JPH055162A - Soft magnetic alloy high in magnetic permeability - Google Patents

Abstract

PURPOSE:To obtain a magnetic alloy having high magnetic permeability by low Ni content by adding Cr to an Ni-Fe alloy so as to make it into an Ni-Cr- Fe alloy having a specified compsn. CONSTITUTION:The ingot of an Ni-Cr-Fe alloy having a compsn. constituted of, by weight, 30 to 55% Ni, <14% Cr and the balance Fe is worked into a sheet by hot rolling and cold rolling. A magnetic allay having a texture in which the integrated intensity in the {200} plane contg. the axis of easy magnetization is integrated in the plane by double or above compared to that in the {200} plane of a random sample obtd. by subjecting alloy powder by a gas atomizing method having the same compsn. to compacting and sintering, in which all crystal planes have been appeared in an equal ratio and having no crystalline orientation and having high magnetic permeability of >=100000mum maximum magnetic permeability can be obtd. An inexpensive magnetic alloy having expensive Ni content lower than that of the conventional high Ni permalloy can be obtd.

Description

Detailed Description of the Invention

[0001]

BACKGROUND OF THE INVENTION 1. Field of the Invention The present invention relates to a magnetic alloy having a high magnetic permeability, having a maximum magnetic permeability μ _m of 100,000 or more, which is used for magnetic shield members, various iron cores and the like which are required to have high magnetic permeability.

[0002]

2. Description of the Related Art Ni-Fe alloys are widely used as magnetic shield members such as magnetic head case materials, cassette tape magnetic shielding materials, and iron core materials for various electric devices. Typical materials belonging to this system are Mo and C
There is a high Ni permalloy (JIS-PC) containing r, Cu and the like. High Ni permalloy exhibits high magnetic permeability and high corrosion resistance, but it is expensive because it contains more than 70% by weight of Ni and Mo. Therefore, high Ni
The use of permalloy is subject to economic constraints.

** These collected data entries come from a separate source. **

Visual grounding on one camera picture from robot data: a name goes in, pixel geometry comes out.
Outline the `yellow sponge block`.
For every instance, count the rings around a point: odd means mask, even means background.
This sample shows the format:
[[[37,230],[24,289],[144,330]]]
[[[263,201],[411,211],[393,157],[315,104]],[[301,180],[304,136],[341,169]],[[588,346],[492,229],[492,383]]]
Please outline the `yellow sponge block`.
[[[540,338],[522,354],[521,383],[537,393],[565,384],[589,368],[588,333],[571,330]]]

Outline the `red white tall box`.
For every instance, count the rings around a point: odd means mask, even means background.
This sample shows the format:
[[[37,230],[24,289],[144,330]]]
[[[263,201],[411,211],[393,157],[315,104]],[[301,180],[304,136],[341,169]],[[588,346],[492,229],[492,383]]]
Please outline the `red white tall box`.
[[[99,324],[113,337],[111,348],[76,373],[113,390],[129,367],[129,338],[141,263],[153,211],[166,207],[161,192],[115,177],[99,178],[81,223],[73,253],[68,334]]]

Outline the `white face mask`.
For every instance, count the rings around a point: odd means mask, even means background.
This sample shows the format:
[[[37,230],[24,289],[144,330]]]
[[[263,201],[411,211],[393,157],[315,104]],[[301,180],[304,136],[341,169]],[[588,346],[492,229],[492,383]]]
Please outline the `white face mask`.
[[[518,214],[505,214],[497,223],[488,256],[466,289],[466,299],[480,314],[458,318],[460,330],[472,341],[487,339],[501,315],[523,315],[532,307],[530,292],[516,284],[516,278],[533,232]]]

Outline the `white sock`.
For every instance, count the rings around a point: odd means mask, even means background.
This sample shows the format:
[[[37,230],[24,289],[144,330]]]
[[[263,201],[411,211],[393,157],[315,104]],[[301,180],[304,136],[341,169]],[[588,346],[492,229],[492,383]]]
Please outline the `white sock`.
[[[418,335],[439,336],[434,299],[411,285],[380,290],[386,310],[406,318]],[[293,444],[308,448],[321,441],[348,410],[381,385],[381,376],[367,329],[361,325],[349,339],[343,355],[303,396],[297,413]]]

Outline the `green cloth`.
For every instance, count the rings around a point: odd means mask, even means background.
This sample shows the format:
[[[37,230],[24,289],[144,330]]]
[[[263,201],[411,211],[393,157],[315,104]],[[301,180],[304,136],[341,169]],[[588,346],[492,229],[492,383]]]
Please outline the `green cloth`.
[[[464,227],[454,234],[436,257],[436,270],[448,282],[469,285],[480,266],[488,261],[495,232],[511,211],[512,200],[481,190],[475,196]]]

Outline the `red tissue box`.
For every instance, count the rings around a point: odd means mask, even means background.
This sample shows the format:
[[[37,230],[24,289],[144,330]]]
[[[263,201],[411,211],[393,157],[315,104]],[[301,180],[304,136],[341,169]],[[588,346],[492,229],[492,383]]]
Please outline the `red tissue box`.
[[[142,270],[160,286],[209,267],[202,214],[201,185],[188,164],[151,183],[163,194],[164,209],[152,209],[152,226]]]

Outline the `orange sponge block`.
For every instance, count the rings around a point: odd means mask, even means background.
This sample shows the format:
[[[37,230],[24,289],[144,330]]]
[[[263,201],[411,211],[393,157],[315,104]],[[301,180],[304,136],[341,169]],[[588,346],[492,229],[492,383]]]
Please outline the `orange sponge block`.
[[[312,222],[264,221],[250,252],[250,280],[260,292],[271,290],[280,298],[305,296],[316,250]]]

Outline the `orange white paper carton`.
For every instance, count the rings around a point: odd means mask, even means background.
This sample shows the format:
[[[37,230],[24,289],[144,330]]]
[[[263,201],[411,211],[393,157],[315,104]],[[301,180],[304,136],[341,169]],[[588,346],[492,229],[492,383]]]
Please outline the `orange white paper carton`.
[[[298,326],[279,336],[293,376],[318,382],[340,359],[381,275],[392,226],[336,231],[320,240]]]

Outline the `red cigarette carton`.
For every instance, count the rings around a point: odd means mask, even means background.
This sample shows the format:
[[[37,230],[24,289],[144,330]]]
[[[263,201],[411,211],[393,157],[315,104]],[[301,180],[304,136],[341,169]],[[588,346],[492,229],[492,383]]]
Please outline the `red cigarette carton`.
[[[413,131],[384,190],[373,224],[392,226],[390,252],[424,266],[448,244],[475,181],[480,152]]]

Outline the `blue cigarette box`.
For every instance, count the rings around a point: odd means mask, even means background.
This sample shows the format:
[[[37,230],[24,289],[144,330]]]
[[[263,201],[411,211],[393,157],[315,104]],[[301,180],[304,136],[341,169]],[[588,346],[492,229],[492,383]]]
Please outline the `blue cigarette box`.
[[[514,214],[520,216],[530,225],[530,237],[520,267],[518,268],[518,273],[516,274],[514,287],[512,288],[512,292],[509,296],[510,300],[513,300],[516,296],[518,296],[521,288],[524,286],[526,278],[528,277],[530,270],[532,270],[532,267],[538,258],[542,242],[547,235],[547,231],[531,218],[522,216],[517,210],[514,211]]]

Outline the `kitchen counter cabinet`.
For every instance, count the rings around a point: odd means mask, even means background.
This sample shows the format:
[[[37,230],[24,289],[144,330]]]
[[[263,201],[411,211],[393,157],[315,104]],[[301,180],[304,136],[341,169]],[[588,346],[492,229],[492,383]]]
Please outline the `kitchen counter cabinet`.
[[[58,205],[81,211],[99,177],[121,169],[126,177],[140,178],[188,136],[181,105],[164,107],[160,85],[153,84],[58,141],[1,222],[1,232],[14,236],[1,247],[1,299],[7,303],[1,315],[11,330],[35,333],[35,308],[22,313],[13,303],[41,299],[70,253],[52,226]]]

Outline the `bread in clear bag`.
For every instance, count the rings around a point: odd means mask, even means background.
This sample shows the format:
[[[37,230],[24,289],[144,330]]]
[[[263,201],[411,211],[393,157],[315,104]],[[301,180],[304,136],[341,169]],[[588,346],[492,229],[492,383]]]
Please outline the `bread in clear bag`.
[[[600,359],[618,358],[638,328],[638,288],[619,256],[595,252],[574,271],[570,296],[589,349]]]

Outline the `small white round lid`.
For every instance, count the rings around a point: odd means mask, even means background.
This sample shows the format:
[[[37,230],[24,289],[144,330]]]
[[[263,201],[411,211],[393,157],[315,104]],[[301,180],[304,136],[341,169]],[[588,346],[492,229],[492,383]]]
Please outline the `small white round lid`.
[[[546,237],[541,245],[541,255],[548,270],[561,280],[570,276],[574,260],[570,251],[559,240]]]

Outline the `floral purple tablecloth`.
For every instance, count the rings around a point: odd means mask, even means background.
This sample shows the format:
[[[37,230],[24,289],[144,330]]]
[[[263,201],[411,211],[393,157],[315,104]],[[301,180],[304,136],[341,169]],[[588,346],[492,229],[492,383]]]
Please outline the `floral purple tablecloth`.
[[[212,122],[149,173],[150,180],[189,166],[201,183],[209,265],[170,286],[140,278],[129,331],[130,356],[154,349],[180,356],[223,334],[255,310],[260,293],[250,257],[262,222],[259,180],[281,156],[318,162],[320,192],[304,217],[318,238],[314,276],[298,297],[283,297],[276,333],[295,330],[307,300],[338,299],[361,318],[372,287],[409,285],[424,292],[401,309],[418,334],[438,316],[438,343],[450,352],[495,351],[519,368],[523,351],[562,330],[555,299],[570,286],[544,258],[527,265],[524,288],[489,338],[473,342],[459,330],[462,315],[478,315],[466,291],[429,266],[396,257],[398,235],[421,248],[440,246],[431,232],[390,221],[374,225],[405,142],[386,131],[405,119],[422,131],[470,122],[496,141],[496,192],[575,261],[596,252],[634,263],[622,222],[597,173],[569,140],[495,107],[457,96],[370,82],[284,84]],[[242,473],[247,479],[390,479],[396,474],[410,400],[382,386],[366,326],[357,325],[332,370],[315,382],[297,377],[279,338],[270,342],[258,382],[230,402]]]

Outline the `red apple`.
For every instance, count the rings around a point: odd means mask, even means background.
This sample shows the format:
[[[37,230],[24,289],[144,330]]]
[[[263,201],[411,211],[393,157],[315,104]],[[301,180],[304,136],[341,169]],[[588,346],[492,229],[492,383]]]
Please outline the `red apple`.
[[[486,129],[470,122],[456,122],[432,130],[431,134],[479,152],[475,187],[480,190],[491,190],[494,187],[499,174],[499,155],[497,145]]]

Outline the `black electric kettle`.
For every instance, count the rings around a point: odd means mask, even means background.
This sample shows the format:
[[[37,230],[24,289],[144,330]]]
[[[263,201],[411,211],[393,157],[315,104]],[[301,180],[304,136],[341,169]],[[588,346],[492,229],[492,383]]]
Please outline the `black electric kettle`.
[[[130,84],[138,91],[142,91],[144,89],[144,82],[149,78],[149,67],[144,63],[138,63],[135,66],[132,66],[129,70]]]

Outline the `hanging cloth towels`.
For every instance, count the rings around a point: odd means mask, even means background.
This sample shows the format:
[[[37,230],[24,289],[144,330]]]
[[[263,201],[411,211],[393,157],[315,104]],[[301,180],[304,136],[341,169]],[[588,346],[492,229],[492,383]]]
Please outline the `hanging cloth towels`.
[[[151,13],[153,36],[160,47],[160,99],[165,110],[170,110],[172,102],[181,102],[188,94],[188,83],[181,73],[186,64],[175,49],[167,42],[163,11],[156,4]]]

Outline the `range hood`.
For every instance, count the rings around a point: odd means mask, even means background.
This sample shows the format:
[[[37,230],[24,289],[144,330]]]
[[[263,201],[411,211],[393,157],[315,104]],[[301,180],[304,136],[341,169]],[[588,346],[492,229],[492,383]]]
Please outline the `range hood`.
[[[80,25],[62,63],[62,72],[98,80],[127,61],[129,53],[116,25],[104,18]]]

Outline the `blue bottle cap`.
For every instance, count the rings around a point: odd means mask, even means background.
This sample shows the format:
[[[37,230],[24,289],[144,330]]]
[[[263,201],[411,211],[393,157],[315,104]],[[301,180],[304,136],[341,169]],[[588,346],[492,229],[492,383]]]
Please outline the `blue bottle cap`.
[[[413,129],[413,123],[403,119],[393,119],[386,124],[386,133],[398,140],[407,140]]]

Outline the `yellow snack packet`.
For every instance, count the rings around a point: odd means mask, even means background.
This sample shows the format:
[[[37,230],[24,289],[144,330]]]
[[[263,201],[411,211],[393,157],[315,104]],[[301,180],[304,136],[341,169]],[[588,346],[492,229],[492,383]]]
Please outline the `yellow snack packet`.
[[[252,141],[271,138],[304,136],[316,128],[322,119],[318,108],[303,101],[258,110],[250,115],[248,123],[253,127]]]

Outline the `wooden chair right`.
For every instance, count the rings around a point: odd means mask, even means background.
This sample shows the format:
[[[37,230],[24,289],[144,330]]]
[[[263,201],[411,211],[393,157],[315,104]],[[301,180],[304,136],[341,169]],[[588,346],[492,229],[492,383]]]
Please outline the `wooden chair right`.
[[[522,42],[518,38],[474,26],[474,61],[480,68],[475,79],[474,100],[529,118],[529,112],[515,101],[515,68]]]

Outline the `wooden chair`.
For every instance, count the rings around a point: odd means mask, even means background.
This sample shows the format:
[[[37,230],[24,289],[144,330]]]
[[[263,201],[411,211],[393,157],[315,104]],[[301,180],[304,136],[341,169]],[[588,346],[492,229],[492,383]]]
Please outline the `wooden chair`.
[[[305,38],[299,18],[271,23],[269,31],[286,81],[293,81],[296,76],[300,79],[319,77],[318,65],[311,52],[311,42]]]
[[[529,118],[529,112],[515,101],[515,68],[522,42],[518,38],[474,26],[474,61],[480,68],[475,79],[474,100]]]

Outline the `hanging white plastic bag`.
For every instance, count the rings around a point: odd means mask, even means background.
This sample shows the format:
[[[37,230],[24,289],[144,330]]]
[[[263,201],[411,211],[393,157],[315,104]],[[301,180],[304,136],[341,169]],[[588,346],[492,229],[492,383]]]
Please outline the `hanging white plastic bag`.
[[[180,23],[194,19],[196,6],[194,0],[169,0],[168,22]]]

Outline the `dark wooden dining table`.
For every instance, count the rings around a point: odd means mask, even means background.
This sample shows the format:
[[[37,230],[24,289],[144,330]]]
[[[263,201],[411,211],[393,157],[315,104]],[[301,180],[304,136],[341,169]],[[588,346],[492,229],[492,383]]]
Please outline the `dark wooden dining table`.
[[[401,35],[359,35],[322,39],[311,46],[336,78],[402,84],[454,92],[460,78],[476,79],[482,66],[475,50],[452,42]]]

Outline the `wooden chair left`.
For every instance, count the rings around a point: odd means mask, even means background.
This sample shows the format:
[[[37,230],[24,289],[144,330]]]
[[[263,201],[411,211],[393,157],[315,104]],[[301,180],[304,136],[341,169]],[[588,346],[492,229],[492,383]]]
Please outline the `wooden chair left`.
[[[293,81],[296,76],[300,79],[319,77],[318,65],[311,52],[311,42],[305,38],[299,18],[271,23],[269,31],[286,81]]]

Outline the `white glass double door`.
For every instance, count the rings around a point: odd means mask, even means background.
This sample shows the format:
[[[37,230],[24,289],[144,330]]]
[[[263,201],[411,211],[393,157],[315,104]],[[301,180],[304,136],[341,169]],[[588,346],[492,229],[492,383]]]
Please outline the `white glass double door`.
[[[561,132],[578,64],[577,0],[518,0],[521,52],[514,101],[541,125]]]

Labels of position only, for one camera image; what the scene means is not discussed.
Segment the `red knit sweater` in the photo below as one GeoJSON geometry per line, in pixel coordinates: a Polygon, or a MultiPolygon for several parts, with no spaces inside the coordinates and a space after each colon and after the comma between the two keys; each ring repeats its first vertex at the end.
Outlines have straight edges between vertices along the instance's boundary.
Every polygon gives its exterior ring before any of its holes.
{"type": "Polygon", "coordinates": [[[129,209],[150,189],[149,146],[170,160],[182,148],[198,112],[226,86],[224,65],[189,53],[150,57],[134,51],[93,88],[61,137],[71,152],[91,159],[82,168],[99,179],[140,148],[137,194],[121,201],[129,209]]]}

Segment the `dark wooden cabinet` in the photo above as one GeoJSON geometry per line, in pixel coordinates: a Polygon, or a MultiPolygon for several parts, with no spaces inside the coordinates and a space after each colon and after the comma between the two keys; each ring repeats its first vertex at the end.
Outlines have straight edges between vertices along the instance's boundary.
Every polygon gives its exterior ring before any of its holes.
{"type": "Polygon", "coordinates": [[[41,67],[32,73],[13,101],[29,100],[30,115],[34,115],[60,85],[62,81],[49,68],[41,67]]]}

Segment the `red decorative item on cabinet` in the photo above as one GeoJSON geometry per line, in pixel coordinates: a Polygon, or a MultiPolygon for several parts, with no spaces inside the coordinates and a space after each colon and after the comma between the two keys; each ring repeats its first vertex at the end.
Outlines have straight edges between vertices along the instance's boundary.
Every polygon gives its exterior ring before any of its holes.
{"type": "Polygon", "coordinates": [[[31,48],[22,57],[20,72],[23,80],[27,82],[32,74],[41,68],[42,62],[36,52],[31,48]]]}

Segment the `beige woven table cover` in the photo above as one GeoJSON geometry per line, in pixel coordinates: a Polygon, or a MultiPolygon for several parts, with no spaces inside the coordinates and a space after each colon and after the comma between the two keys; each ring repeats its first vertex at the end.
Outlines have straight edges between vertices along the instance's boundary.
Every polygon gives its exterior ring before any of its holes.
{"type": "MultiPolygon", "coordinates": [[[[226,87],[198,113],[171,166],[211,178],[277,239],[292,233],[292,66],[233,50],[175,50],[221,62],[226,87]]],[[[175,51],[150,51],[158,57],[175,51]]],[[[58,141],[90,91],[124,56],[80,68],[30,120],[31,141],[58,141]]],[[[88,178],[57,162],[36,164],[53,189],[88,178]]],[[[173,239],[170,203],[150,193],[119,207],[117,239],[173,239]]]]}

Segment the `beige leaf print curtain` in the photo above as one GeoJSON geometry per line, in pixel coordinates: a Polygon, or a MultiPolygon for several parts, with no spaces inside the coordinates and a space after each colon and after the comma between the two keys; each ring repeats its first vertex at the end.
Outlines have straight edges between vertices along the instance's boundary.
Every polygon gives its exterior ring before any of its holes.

Further, instead of expensive high Ni permalloy,
Low Ni with a relatively low Ni content of about 45% by weight
Permalloy (JIS-PB) is used. Low Ni
Permalloy has a high saturation magnetic flux density B ₁₀ of 15,000 G, but is extremely inferior in inductance permeability μ _L to high Ni permalloy. Therefore, high Ni permalloy is still unavoidable for applications requiring high magnetic properties.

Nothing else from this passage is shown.